Entonces le llegó otro olor… ¿café, almendras? Al girar la cabeza vio una taza de café y un plato con una tostada y fruta sobre la mesilla.


—Esto parece un desayuno, Pedro.


—Sí, supongo que sí—sonrió él.


—¿Qué ha sido de esa norma tuya?


—Esas normas de las que hablamos anoche no se te pueden aplicar a ti.


Paula experimentó una oleada de felicidad. Absurda felicidad, por otra parte.


—De verdad estás haciendo un esfuerzo, ¿eh?


—¿Qué quieres decir?


—Para ser un buen marido.


—Siempre he sido un hombre muy concienzudo —sonrió Pedro.


—Desde luego, estás haciendo que me sienta cómoda aquí —suspiró Paula, pasándose una mano por el pelo—. ¿Tienes que irte ahora mismo?


—¿Por qué?


—Ese comentario que hiciste anoche sobre lo de hacer locuras…


—¿Sí?


—Creo que es hora de perder un poco la cabeza —contestó Paula, tomando un sorbo de café.


—¿Y cómo piensas hacer eso exactamente?


Ella señaló el plato que había sobre la mesilla.


—Ya que has hecho el desayuno, también podrías dármelo.


Riendo, Pedro se sentó sobre la cama, a su lado.


—Me gustas, ¿sabes? Me gustas mucho —le dijo, tomando una gruesa mora—. A ver, abre la boca.


Paula cerró los labios alrededor de su dedo y él tuvo que carraspear.


—Eres muy mala.


Pero siguió dándole la fruta hasta que no quedó nada en el plato.


—Gracias. De verdad, ha estado muy bien —sonrió ella.


—Lo que dije en el café era en serio —dijo Pedro entonces, con voz ronca—. Tú vas a ser la única.


Paula no podía dejar de preguntarse por qué aquel mujeriego redomado parecía tan entusiasmado con ella, por qué estaba siendo tan considerado, tan amable. ¿Era sólo porque quería cumplir la promesa que le había hecho o había algo más?


—Eres la única, ¿de acuerdo? —repitió él, acercándose un poco más.

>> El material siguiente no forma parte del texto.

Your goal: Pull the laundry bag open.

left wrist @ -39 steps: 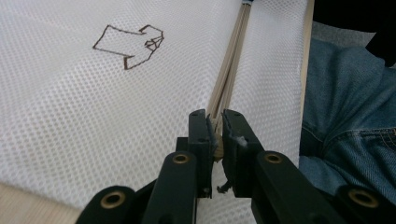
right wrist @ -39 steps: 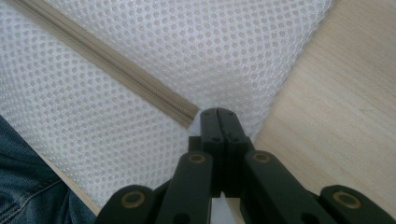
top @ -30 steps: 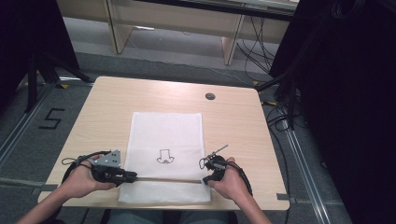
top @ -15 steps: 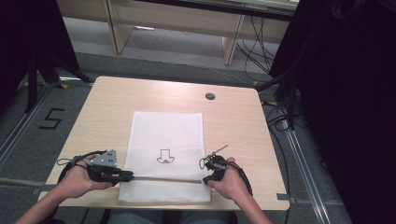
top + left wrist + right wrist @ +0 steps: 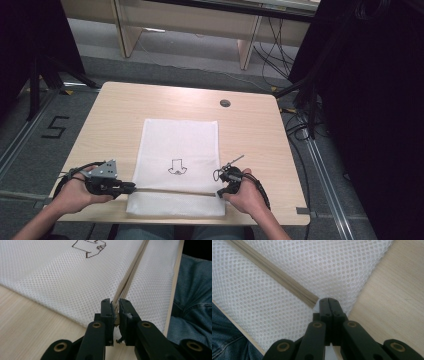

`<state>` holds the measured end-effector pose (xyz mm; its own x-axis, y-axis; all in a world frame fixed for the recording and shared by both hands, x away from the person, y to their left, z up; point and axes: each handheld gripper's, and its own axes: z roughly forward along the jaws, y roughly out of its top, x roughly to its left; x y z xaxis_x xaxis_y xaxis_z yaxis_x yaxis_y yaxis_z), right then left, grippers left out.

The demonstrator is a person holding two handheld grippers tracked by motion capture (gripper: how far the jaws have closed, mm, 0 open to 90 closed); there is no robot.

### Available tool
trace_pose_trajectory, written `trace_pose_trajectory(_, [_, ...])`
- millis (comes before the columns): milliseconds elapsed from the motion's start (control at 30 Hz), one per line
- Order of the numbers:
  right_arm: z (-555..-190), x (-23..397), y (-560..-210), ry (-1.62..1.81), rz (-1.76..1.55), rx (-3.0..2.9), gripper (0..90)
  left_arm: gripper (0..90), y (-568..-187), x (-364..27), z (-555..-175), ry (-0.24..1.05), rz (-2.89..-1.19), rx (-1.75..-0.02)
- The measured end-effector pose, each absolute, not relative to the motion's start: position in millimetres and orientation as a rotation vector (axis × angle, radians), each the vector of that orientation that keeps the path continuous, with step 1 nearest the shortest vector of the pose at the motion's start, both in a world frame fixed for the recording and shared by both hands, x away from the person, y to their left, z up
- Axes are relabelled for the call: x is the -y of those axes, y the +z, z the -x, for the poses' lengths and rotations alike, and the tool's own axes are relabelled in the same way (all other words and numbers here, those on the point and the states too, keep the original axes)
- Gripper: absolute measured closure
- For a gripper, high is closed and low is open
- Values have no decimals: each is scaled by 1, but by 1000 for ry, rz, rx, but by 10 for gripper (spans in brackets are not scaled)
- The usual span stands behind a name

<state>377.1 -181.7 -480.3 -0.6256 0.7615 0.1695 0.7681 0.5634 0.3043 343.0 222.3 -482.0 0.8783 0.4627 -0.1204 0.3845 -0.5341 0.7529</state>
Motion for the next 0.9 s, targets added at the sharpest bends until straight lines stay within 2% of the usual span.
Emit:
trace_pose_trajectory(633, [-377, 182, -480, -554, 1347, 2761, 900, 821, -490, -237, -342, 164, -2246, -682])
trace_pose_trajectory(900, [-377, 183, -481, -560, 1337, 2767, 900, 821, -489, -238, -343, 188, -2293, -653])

Paula, olvidando todo lo que había decidido, cerró los ojos y dejó escapar un suspiro.


—Muy bien.


Y entonces Pedro la besó. Y ella le dejó hacer.

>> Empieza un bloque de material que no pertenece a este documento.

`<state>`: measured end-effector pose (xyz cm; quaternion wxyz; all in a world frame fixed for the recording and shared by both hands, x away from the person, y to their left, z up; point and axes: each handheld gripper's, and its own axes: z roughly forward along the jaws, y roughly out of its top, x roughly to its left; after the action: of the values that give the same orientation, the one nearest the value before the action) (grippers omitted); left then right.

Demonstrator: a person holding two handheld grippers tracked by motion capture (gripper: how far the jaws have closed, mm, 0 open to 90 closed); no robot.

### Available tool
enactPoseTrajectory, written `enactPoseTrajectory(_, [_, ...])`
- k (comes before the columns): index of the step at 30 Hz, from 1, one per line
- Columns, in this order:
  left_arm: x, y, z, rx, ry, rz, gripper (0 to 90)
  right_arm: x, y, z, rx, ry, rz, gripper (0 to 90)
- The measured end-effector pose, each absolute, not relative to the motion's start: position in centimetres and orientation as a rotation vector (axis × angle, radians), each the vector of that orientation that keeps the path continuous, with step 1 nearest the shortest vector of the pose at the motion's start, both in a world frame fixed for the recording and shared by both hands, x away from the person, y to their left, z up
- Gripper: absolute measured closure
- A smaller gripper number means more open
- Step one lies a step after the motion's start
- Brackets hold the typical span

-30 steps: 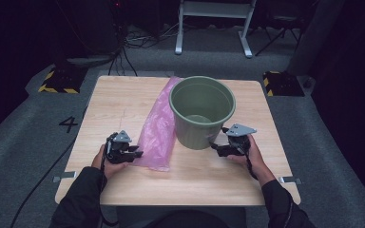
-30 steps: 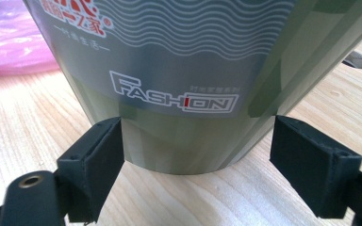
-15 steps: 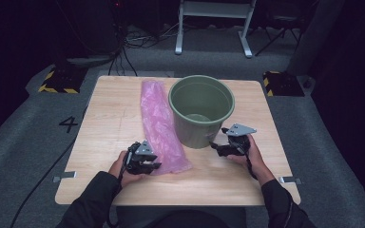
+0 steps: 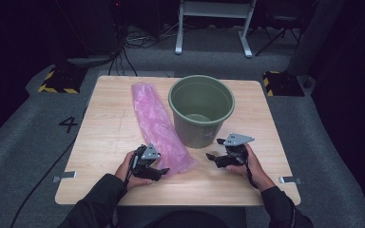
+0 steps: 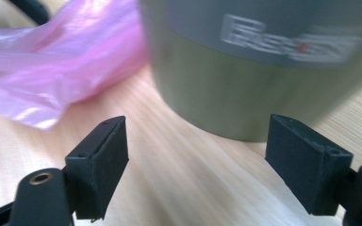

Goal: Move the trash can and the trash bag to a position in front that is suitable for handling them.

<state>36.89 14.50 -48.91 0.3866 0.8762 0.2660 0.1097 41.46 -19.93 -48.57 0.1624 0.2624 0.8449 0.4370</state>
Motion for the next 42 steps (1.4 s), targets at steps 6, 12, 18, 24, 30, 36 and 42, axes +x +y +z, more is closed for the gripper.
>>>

Primero besó sus labios, muy despacio, luego las mejillas, los ojos, el cuello, y después sus labios de nuevo.


No eran besos cargados de deseo o intensamente sexuales, pero todo en el cuerpo de Paula latía, suplicándole en silencio que continuase.


¿Dónde estaban sus hábiles manos, sus dedos?

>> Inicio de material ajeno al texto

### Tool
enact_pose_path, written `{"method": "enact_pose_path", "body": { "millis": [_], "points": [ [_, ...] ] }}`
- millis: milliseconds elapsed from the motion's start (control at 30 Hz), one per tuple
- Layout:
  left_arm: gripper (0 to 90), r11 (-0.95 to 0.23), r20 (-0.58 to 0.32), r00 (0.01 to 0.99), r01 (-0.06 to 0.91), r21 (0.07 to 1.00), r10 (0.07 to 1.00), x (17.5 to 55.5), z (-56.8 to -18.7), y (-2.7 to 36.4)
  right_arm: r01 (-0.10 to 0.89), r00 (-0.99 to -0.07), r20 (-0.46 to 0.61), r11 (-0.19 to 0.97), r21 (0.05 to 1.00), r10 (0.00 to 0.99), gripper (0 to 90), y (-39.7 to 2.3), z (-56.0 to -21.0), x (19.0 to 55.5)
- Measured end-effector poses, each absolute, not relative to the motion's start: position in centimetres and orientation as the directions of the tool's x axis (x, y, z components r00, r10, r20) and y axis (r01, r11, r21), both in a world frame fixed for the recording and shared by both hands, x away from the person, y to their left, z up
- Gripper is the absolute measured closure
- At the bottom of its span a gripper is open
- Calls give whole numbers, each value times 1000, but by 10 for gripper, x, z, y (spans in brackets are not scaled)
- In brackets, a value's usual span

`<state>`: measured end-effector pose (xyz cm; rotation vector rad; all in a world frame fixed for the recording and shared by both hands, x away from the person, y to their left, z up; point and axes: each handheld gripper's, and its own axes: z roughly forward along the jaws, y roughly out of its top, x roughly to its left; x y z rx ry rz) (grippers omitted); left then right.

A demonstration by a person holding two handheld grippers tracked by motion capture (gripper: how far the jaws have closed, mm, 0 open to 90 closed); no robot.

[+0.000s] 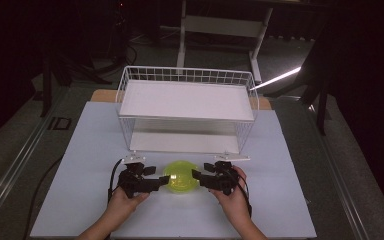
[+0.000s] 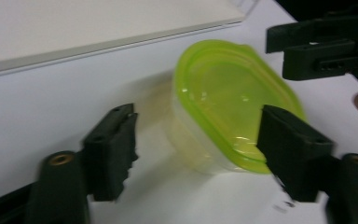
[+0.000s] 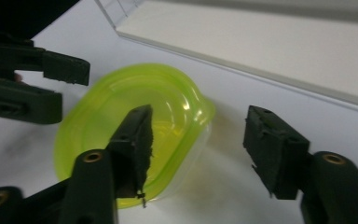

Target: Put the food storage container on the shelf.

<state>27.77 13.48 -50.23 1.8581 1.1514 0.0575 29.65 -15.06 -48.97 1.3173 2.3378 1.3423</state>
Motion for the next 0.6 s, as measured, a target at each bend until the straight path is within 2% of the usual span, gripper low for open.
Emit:
{"method": "enact_pose_path", "body": {
  "millis": [33, 67, 167, 267, 600],
  "points": [
    [440, -142, -396, 558, 689, 711, 729, 278, -503, 135, 632, -598, 290, 217, 744, 747, 522, -150, -492, 298],
    [483, -141, -401, 557, 693, 707, 728, 278, -503, 135, 638, -597, 288, 226, 736, 748, 594, -149, -493, 298],
    [527, -132, -426, 556, 704, 697, 714, 278, -503, 135, 643, -593, 285, 229, 731, 753, 616, -148, -493, 296],
    [622, -127, -451, 553, 718, 684, 700, 279, -503, 134, 654, -602, 301, 241, 717, 740, 651, -144, -496, 295],
    [680, -127, -431, 544, 714, 688, 720, 272, -500, 132, 707, -570, 373, 205, 677, 732, 685, -147, -494, 293]
  ]
}}
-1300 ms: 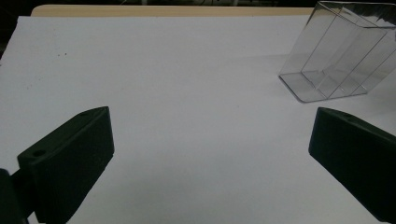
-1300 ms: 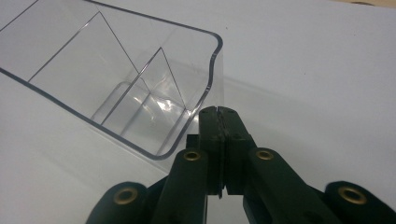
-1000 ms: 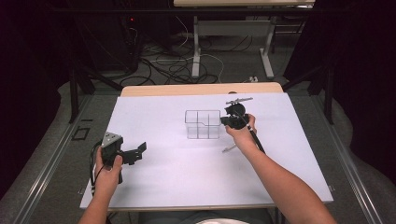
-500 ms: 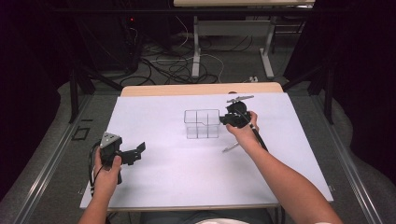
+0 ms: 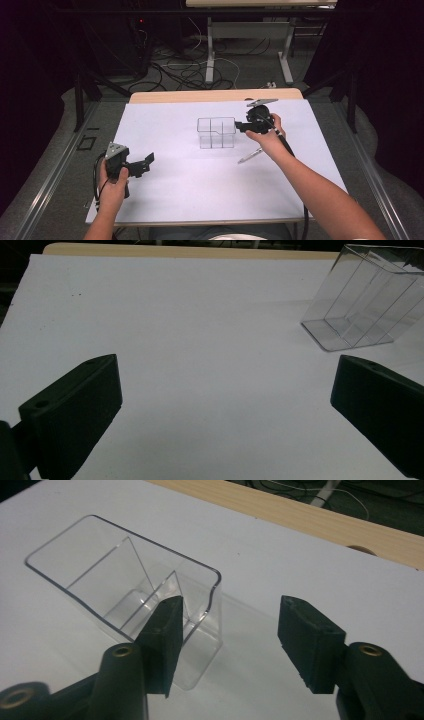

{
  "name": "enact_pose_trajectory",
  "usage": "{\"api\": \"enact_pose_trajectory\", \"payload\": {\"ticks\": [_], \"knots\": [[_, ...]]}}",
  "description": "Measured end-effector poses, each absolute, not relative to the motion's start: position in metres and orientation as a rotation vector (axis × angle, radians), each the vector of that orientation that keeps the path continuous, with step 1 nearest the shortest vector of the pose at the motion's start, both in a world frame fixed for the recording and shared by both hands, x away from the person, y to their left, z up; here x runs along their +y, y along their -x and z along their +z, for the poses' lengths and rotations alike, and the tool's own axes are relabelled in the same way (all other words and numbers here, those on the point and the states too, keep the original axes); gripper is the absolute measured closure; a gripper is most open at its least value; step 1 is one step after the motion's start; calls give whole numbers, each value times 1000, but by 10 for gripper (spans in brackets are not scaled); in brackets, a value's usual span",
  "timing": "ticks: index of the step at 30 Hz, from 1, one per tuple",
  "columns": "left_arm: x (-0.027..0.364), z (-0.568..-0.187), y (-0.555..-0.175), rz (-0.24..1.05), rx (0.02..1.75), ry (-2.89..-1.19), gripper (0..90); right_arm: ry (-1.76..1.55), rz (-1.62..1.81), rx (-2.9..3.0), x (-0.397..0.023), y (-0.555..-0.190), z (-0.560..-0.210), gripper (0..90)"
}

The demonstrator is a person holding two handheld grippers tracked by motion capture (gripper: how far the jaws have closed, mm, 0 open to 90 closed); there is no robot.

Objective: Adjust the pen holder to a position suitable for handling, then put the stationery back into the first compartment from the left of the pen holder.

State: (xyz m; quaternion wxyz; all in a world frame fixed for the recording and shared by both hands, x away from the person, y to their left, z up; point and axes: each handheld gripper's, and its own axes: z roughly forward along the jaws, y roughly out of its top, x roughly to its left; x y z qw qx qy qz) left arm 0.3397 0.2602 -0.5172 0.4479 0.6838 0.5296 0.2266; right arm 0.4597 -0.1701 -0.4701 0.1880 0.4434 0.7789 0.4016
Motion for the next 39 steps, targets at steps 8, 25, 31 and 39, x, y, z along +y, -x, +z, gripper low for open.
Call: {"api": "enact_pose_trajectory", "payload": {"ticks": [8, 25, 31, 39], "knots": [[259, -517, -340, 560, 1311, -1693, 0, -1167, 1112, 2294, -175, -457, -465, 262], [258, -517, -340, 561, 1307, -1698, 0, -914, 883, 2439, -180, -451, -464, 61], [257, -518, -341, 561, 1306, -1699, 0, -637, 710, 2533, -179, -446, -463, 174], [258, -517, -341, 563, 1304, -1702, 0, -421, 552, 2582, -177, -443, -467, 256]]}}
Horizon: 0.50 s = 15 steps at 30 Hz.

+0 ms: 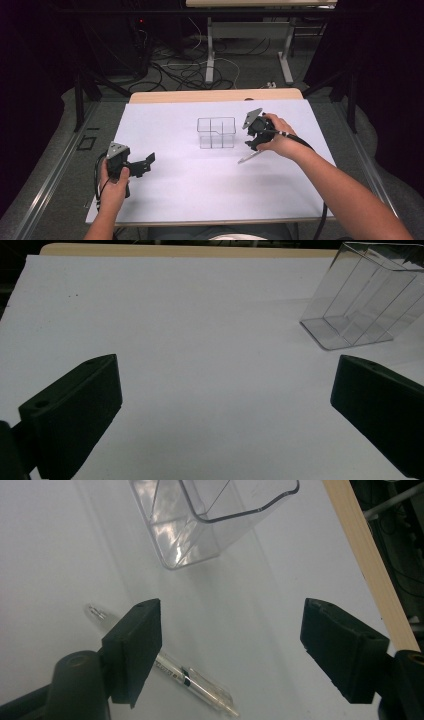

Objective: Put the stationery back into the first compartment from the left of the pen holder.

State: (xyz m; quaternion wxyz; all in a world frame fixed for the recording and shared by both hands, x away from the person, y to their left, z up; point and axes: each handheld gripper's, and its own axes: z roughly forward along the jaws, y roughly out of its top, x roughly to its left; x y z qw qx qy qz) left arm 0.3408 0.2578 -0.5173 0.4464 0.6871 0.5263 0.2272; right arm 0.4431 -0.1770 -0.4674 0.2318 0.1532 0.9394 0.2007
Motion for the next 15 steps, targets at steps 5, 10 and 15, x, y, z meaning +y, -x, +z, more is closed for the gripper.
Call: {"api": "enact_pose_trajectory", "payload": {"ticks": [5, 10, 15], "knots": [[257, -517, -341, 562, 1305, -1701, 0, -381, 519, 2606, -176, -440, -469, 331], [257, -518, -341, 563, 1303, -1702, 0, -303, 435, 2618, -176, -439, -473, 370], [257, -518, -341, 564, 1304, -1702, 0, -168, 356, 2628, -177, -437, -476, 440]]}}
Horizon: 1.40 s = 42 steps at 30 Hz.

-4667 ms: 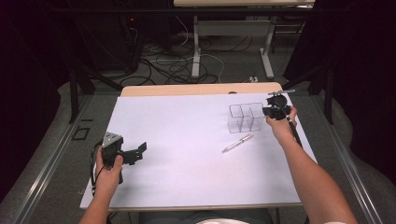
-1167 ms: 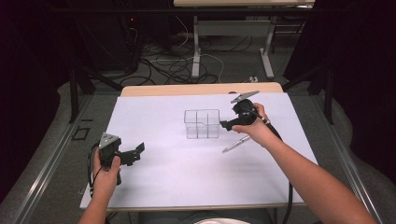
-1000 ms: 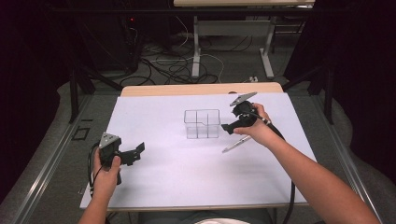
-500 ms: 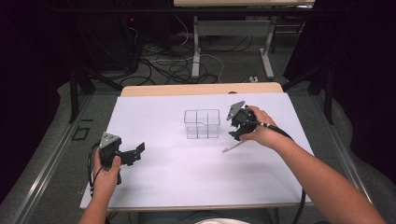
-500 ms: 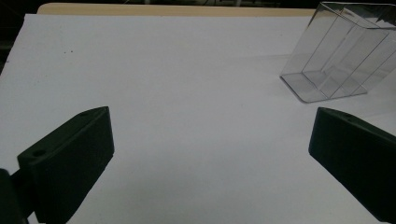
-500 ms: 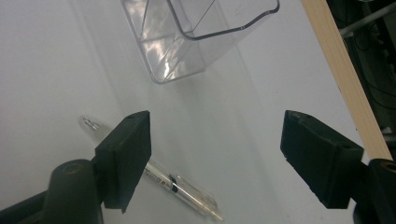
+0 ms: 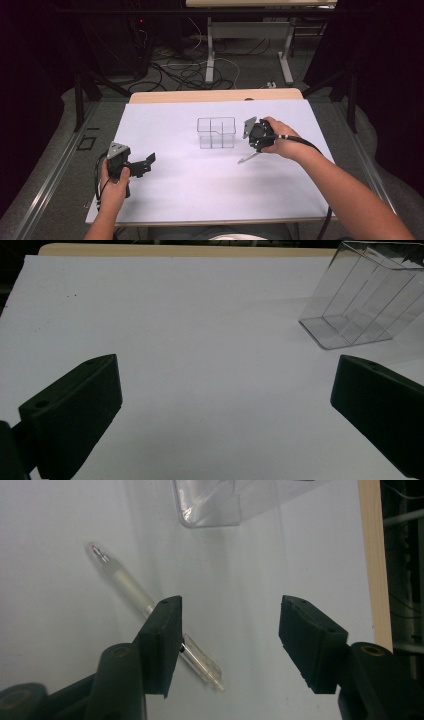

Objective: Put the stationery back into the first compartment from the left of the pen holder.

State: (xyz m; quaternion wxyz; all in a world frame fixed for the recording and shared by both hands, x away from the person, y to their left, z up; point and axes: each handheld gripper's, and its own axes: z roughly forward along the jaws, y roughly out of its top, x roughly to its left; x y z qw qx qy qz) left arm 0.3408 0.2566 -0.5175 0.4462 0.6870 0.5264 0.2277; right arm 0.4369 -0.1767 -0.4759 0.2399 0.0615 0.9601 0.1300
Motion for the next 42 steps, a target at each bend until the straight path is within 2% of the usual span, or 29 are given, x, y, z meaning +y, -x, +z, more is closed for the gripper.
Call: {"api": "enact_pose_trajectory", "payload": {"ticks": [15, 21, 23, 24, 28, 30, 33, 34, 35, 38, 42], "knots": [[256, -518, -341, 564, 1299, -1709, 0, -64, 292, 2639, -177, -436, -487, 492], [256, -518, -341, 562, 1300, -1709, 0, 36, 343, 2601, -175, -434, -497, 547], [256, -518, -341, 561, 1299, -1712, 0, 82, 100, 2687, -172, -432, -488, 577], [256, -518, -341, 560, 1299, -1713, 0, 146, 208, 2647, -172, -432, -499, 602], [256, -518, -341, 559, 1299, -1716, 0, 211, 166, 2679, -171, -430, -505, 640], [256, -518, -341, 558, 1299, -1717, 0, 250, 208, 2646, -171, -431, -508, 649], [256, -518, -341, 559, 1299, -1717, 0, 281, 88, 2719, -169, -429, -505, 657], [256, -518, -342, 560, 1298, -1716, 0, 300, 240, 2642, -171, -428, -514, 659], [256, -519, -342, 561, 1298, -1715, 0, 332, 58, 2728, -167, -428, -505, 667], [256, -519, -342, 560, 1298, -1716, 0, 355, 197, 2677, -168, -427, -513, 671], [256, -519, -342, 561, 1299, -1718, 0, 377, 139, 2753, -164, -426, -513, 699]]}}
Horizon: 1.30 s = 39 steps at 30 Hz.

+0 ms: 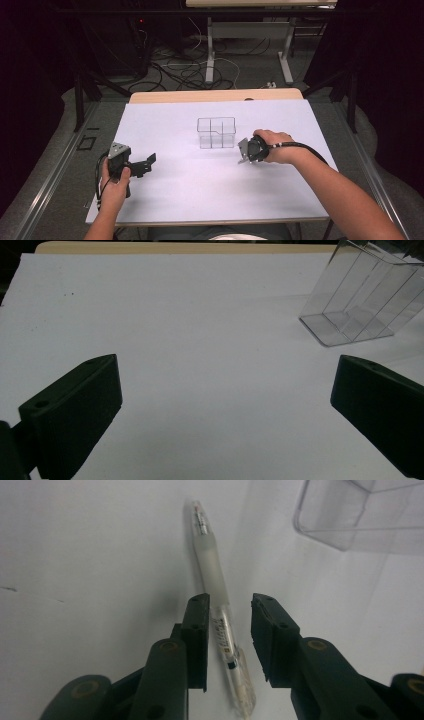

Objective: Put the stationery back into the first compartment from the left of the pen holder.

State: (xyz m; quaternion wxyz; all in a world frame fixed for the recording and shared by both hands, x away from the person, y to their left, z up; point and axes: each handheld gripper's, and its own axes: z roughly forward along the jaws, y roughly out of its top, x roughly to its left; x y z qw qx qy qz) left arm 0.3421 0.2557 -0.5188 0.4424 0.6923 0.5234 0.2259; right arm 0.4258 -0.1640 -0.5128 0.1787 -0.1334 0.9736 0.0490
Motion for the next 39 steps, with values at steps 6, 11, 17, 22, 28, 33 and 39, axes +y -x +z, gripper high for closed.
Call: {"api": "enact_pose_trajectory", "payload": {"ticks": [6, 11, 17, 22, 28, 33, 39], "knots": [[256, -519, -342, 558, 1301, -1719, 0, 417, 140, 2778, -159, -426, -518, 711], [256, -519, -342, 558, 1299, -1718, 0, 421, 159, 2772, -156, -425, -522, 711], [256, -519, -342, 558, 1299, -1719, 0, 450, 148, 2784, -151, -426, -527, 725], [256, -520, -342, 555, 1302, -1717, 0, 498, 122, 2780, -149, -427, -529, 754], [256, -520, -342, 555, 1303, -1717, 0, 519, 104, 2773, -148, -425, -529, 784], [256, -520, -343, 557, 1300, -1720, 0, 554, 87, 2771, -148, -424, -529, 798], [256, -520, -343, 557, 1302, -1719, 0, 574, 85, 2758, -147, -425, -529, 802]]}}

Cuando abrió los ojos él había dado un paso atrás y la estaba mirando con cara de sorpresa.


—Tengo que irme.


—Lo sé.


—¿Cenamos juntos esta noche?


—Cocinaré yo. Y te daré la cena.


Pedro respiró profundamente.


—Eres una mujer complicada y tortuosa, Paula Alfonso.


Fue como si alguien la hubiera envuelto en una toalla calentita. «Paula Alfonso». Sonaba raro, pero le gustaría oírlo otra vez.


—Llegaré a casa alrededor de las ocho.


Cuando Pedro se marchó, ella volvió a tumbarse en la cama y dejó escapar un largo suspiro. Se sentía frustrada e insatisfecha, loca de deseo por el hombre con el que se había casado… el hombre al que había jurado no tocar.